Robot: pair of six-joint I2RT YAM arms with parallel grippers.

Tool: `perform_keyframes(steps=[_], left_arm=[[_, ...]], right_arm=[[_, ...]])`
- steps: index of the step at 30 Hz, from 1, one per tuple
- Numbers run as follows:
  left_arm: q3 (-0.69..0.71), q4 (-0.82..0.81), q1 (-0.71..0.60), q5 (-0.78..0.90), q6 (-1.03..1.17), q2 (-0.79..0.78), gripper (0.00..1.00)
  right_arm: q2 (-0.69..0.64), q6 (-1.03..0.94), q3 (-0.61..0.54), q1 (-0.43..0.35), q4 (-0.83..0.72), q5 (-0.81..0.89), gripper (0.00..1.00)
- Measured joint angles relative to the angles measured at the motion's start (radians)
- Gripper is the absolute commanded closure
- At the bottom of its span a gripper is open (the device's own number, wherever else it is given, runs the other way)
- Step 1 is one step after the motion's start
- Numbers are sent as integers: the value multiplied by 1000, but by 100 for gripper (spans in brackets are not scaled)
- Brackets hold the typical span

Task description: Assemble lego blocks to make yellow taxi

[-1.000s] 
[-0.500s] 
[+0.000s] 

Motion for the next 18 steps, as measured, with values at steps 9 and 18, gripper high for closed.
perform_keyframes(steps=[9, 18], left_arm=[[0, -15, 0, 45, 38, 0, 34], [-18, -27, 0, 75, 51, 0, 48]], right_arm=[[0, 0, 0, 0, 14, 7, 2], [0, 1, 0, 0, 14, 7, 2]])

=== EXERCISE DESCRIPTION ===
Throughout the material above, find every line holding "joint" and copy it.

=== RESPONSE ===
Robot: pair of six-joint I2RT YAM arms with parallel grippers.
- Measured joint angles relative to the angles measured at the motion's start (radians)

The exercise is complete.